START EXERCISE DATA
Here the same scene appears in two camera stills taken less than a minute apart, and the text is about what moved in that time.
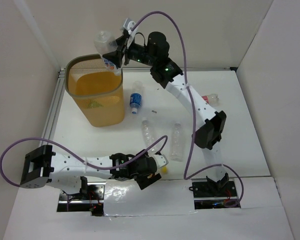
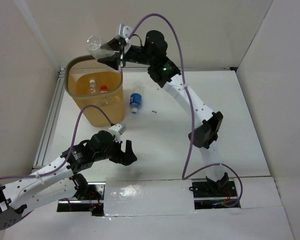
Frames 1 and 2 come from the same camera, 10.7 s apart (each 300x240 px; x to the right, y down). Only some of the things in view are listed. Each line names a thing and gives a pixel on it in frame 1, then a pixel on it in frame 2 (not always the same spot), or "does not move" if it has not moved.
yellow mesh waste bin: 98,89 does not move
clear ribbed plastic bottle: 148,135 to 92,84
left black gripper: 150,178 to 120,152
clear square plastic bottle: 177,146 to 93,44
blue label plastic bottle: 135,98 does not move
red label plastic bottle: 211,99 to 103,88
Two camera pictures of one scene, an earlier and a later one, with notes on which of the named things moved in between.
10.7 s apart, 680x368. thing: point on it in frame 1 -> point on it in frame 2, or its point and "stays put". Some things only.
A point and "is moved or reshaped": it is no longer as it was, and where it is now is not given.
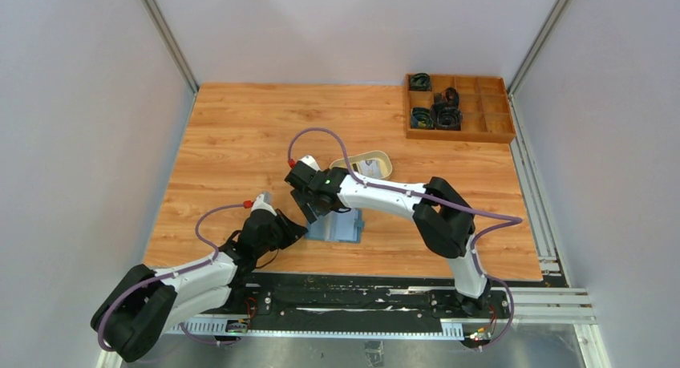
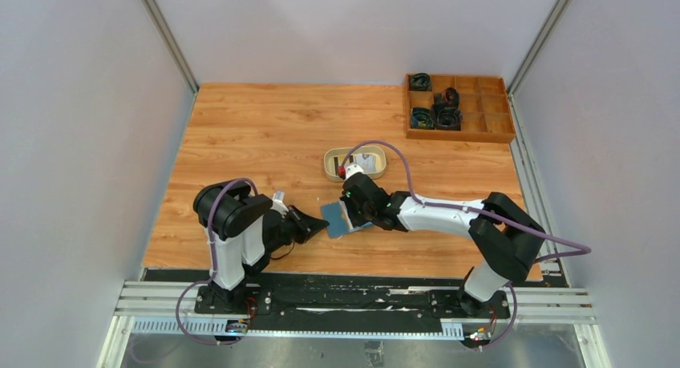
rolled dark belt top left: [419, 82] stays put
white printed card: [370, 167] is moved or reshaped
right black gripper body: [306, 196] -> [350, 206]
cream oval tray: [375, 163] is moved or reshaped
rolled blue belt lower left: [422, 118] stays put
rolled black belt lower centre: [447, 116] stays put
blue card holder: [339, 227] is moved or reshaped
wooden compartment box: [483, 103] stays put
END EXERCISE DATA
WHAT IS NEEDED: Please give the number of lines with "right" in the entries above, and write no other text.

ANSWER SECTION: 2